本校はどのような子どもたちを対象に、どんな入試を行っていますか?
清水学校長:本校は行事や体験活動が非常に豊富な学校です。そうした活動を楽しみにしている子に入学してほしいですね。
最近は思考型入試なども注目されていますが、私たちは基本に忠実に、小学校で学んだ内容を中心に、基本的な問題や思考力を問う問題を作成して入試を行っています。
他校と比べた際の行事の特色を教えてください!
清水学校長:本校は月〜金で通常授業を行い、土曜日は年15回の登校日があります。そのうち8回は「土曜プログラム」と呼ばれる特別講座を実施しており、2025年度は170講座を開講します。
土曜プログラムには英語以外にもドイツ語・フランス語・韓国語といった言語や、実験に特化した理科講座など、生徒の興味に応じた講座を専門家が担当します。生徒は自由に選択して、6年間を通して幅広い学びを体験できます。
創立の背景について教えてください。
清水学校長:1926年に創立し、来年で100周年を迎えます。創立者・西村庄平は日本郵船の船長で、ヨーロッパを巡る中で日本の女子教育の遅れを痛感し、自身の私財を投じてこの学校を設立しました。
教育方針の核となるものは何でしょうか?
清水学校長:初代校長 川村理助先生が唱えた建学の精神「捨我精進」を大切にしています。これは「今の自分を超えるために一生懸命努力を続ける」という意味です。そのために、この6年間で徹底的に自分と向き合い、いろいろなことに挑戦してほしいと考えています。

生徒が「自分を知る」ために、学校として取り組んでいることはありますか?
清水学校長:子どもたちには「素朴な疑問を大切に」と教えています。日々の「なぜ?どうして?」を大事にすることで、自己理解につながると考えています。また探究の授業や教科横断型授業を通じて、自分と向き合うことや、物事を複眼的に見る力を養ってほしいと考えています。
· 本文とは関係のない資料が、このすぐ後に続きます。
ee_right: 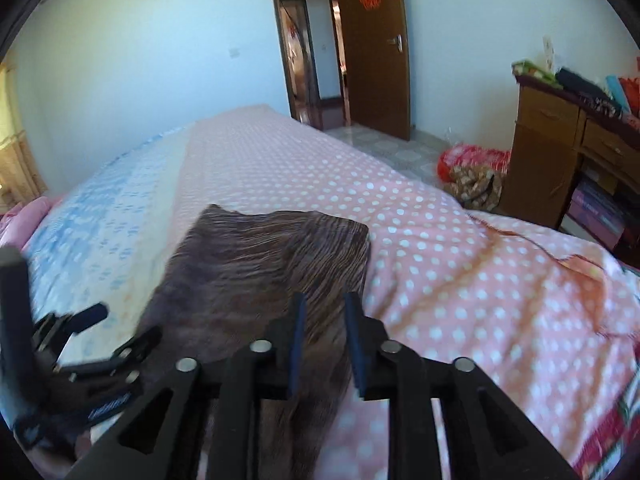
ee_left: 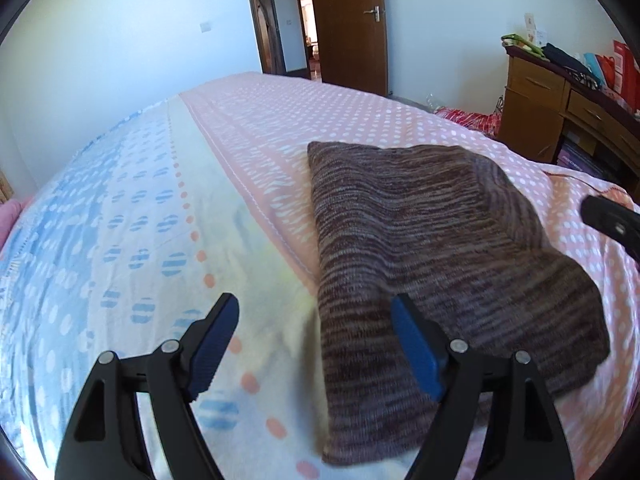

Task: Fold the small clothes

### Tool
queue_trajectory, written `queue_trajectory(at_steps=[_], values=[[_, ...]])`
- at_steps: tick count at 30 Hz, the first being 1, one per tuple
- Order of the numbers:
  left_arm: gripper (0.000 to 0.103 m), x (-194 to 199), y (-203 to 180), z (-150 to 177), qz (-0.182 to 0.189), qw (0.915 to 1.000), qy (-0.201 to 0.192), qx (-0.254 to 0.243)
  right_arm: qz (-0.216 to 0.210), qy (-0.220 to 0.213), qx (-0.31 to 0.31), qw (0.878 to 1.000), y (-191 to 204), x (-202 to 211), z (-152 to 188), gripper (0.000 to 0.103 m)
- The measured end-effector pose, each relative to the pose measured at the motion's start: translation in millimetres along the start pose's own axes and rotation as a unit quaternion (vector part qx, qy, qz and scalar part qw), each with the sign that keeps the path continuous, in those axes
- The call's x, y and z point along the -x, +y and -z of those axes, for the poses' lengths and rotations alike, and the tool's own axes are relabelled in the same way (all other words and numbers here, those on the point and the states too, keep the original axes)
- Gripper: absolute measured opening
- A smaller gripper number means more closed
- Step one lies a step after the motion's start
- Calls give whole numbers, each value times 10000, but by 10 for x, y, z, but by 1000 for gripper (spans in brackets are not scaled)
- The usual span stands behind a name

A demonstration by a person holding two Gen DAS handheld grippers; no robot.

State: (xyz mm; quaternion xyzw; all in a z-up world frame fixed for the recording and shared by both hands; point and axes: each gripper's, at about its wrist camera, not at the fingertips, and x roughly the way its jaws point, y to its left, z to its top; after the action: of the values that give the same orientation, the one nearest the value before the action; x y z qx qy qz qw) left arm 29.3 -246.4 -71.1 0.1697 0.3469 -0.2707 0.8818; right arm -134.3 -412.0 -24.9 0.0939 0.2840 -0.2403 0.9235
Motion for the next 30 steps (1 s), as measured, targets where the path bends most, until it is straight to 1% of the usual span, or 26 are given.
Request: queue_trajectory(at_steps=[1, 4, 7, 8, 10, 11, 14, 17, 18, 19, 20, 22, 23, 25, 26, 27, 28, 29, 30], values=[[81, 69, -4, 22, -15, 10000, -61, -36, 44, -154, 78, 9998, 45, 166, 64, 45], [82, 285, 7, 76, 86, 9998, -187, -22, 88, -513, 176, 9985, 126, 570, 196, 46], [90, 525, -6, 141, 246, 9994, -228, 61, 89, -817, 113, 9966, 117, 953, 250, 46], [90, 596, 8, 167, 326, 9992, -226, 94, 27, -875, 88, 9961, 91, 1073, 255, 46], [90, 716, 17, 210, 567, 9981, -177, 155, -114, -947, 22, 9954, 3, 1364, 223, 46], [90, 798, 19, 243, 755, 9969, -112, 181, -174, -992, 1, 9949, -42, 1523, 202, 46], [90, 1034, -4, 294, 1220, 9923, -36, 208, -225, -1298, -115, 9912, -275, 2083, 116, 46], [90, 1258, -82, 307, 1354, 9905, -174, 153, -383, -1741, -558, 9824, -544, 2636, 54, 48], [90, 1346, -111, 300, 1395, 9899, -245, 117, -455, -1929, -722, 9775, -626, 2825, 44, 53], [90, 1431, -134, 290, 1413, 9894, -321, 87, -507, -2089, -804, 9733, -675, 2958, 38, 56], [90, 1525, -156, 278, 1440, 9888, -394, 49, -581, -2298, -841, 9678, -713, 3102, 41, 58], [90, 1696, -158, 265, 1631, 9855, -471, -8, -753, -2666, -740, 9580, -726, 3309, 52, 59], [90, 1783, -143, 255, 1865, 9814, -451, -11, -821, -2776, -682, 9547, -714, 3364, 54, 59], [90, 1892, -87, 239, 2104, 9768, -405, -32, -1026, -2915, -541, 9495, -679, 3428, 60, 59], [90, 1963, -68, 233, 2081, 9770, -458, -71, -1128, -2981, -442, 9468, -647, 3444, 72, 60], [91, 2037, -55, 231, 1902, 9799, -593, -87, -1174, -3019, -367, 9454, -607, 3452, 77, 66], [95, 2099, -41, 226, 1592, 9842, -762, -109, -1193, -2999, -314, 9460, -554, 3418, 97, 74], [97, 2161, -22, 224, 1084, 9889, -1007, -122, -1204, -2935, -296, 9479, -519, 3374, 111, 75], [98, 2205, -22, 231, 639, 9907, -1197, -118, -1209, -2845, -287, 9506, -477, 3312, 120, 75]])
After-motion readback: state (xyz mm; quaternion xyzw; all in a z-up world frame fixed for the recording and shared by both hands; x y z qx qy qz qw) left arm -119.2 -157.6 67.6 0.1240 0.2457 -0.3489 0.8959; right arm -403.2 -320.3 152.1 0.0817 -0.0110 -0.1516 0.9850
校長室のドアも基本的に開放していて、生徒が気軽に来てくれる環境を整えています。雑談のような会話から進路の相談まで、内容はさまざまです。話すだけで安心する子も多いですね。
コース制をとらない理由
最近では、中学校段階からコース制をとっている学校がありますが、本校では高等部 2年生で文系・理系とわけるまで皆同じカリキュラムで学びます。
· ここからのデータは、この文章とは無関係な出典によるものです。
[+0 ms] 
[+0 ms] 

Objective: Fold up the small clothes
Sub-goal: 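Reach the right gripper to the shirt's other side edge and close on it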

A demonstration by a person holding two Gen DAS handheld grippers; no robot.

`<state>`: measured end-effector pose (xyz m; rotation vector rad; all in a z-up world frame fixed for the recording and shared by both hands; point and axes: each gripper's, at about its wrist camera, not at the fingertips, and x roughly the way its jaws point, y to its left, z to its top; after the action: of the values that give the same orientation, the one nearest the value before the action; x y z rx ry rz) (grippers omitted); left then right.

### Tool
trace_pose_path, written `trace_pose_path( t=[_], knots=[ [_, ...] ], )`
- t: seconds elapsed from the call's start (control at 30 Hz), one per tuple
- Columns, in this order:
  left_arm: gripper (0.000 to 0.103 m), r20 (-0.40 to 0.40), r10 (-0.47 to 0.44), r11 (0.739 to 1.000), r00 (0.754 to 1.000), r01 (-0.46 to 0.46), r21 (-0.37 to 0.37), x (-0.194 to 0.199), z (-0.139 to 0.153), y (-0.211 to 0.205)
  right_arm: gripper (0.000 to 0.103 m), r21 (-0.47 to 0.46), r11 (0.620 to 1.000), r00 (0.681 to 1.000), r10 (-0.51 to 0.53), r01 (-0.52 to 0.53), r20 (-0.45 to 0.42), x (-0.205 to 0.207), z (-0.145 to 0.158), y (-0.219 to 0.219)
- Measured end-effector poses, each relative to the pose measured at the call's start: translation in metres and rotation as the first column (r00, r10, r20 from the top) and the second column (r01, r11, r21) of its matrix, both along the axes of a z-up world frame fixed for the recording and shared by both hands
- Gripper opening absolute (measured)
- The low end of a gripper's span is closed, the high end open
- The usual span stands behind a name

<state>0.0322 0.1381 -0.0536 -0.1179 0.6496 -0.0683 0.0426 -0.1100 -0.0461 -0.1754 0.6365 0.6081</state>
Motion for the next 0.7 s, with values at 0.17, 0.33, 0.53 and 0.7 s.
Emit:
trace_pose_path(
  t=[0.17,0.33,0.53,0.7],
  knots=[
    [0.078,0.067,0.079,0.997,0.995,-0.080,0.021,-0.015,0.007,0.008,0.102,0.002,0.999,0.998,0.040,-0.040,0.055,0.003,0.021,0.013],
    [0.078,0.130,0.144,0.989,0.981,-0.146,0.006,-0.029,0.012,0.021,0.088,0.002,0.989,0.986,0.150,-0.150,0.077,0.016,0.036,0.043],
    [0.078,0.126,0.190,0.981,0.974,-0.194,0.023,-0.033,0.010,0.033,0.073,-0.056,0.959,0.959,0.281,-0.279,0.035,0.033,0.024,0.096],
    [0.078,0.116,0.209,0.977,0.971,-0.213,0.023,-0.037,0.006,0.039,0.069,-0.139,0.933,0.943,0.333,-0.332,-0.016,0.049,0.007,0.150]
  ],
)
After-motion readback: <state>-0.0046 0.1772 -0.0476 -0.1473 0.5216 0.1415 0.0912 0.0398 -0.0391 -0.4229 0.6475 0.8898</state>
小学校段階での苦手意識を一旦リセットして、中学入学後はフラットな気持ちですべてのことに挑戦をしてほしいと考えています。
教科横断型授業とはどのようなものですか?
清水学校長:数学と歴史、美術と国語、音楽と数学など、複数の教員が1つの授業を担当し、共通テーマを多角的に学ぶ授業です。現在は40ほど実施しています。
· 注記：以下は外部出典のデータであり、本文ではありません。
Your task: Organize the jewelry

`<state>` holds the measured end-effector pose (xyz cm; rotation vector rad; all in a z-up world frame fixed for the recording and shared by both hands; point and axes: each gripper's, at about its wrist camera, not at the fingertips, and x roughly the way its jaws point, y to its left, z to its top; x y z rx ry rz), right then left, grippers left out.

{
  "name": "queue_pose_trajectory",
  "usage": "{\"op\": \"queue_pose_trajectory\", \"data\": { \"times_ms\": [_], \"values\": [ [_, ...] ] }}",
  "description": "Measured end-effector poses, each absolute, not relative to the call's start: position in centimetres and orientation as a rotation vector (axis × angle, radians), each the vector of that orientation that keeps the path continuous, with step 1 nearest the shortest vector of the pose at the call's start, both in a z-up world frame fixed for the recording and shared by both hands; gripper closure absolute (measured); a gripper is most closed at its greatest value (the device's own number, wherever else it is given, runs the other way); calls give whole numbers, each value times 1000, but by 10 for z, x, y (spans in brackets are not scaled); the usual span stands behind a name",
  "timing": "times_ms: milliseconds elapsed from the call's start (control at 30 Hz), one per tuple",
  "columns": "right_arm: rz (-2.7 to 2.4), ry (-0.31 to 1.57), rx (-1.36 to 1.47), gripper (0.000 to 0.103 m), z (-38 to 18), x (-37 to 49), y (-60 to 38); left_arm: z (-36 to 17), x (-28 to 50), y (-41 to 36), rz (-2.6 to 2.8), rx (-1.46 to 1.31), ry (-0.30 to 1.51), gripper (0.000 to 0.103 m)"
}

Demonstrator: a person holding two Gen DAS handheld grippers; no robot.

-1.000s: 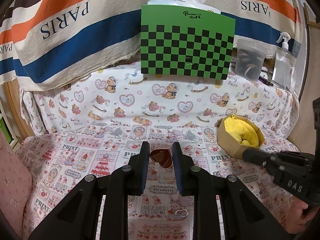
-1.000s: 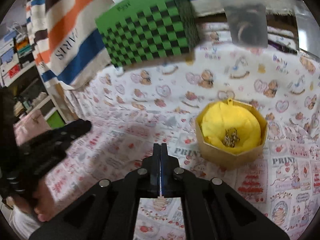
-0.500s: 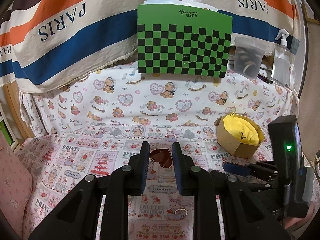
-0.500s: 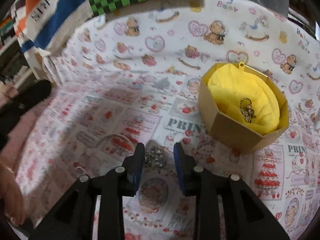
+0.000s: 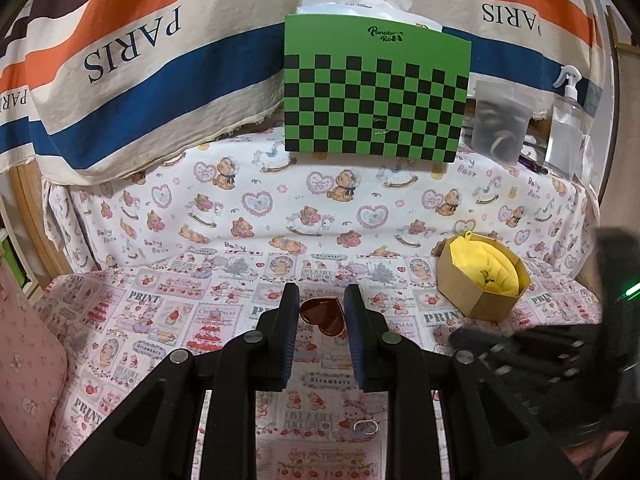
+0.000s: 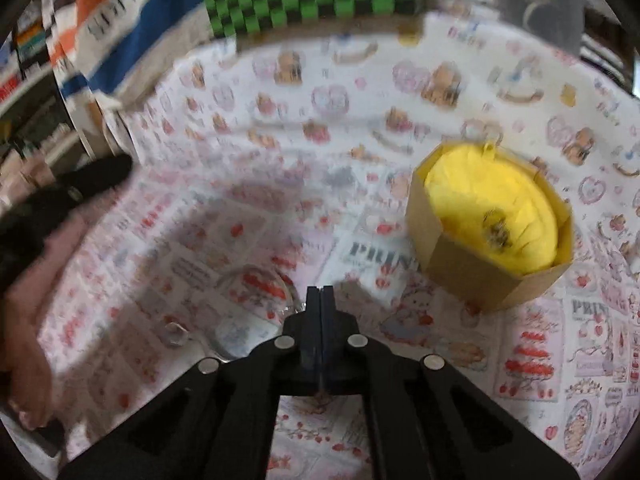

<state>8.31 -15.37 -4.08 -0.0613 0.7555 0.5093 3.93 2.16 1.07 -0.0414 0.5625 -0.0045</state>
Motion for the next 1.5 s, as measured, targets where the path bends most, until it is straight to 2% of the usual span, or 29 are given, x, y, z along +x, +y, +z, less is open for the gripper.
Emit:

生徒たちは「この話、前に数学で聞いたな」と、知識を有機的に結びつける力が育ってきました。


探究の授業ではどのような取り組みを行っているのですか?
清水学校長:中学生には「デザイン思考」を3年間通して教えています。最初は「学校で困っていること」からスタートし、最終的には企業の課題を解決するプロジェクトにも挑戦します。
この思考法は文化祭・体育祭などの生徒主導の行事にも活かされており、「どうやって考え、進めるのか」という型を持てるようになってきています。
国際交流にも注力されているとのことですが、具体的には?
清水学校長:中等部3年~高等部2年の間に、選択制で国際交流プログラムを用意しています。最近、力を入れているのがアジア圏で、フィリピン・マニラの私立校と教育連携を行い、年1回の相互訪問を実施しています。
スラム街の小学校でのボランティア体験を通して、「自分に何ができるか」を考え、実際に校内で支援物資を集めて送るなどの探究の授業でのテーマに結びつけた生徒もいます。

理系進学率45%以上という点も印象的ですが、背景にはどんな理由があるのでしょう?
清水学校長:「先ほどお話したように、さまざまな体験を提供することで『やってみよう』という気持ちが芽生えるからです。」
例えば音楽好きの子が「音楽と数学は繋がっているんだ」と気付くことで数学に興味を持つ。そうした連鎖で理系に進む子も増えています。
今後、力を入れていきたい取り組みはありますか?
清水学校長:私が校長になった2020年、ちょうどコロナ禍が始まった年でした。その中で「探究」や「教科横断型授業」「国際交流プログラム」をどのようにしていくか考えました。今後はこれらの取り組みが生徒の成長にどう繋がるかを丁寧に見ていきたいと考えています。
最後に、これから入学を考えている方々へメッセージをお願いします!
清水学校長:小学生としての生活を一生懸命に過ごし、毎日の授業を大切にしてください。
あとは本校でたくさんの体験をして、少しずつ自分の軸を作っていってほしいです。何事にも一生懸命取り組む姿勢があれば、必ず充実した6年間になります。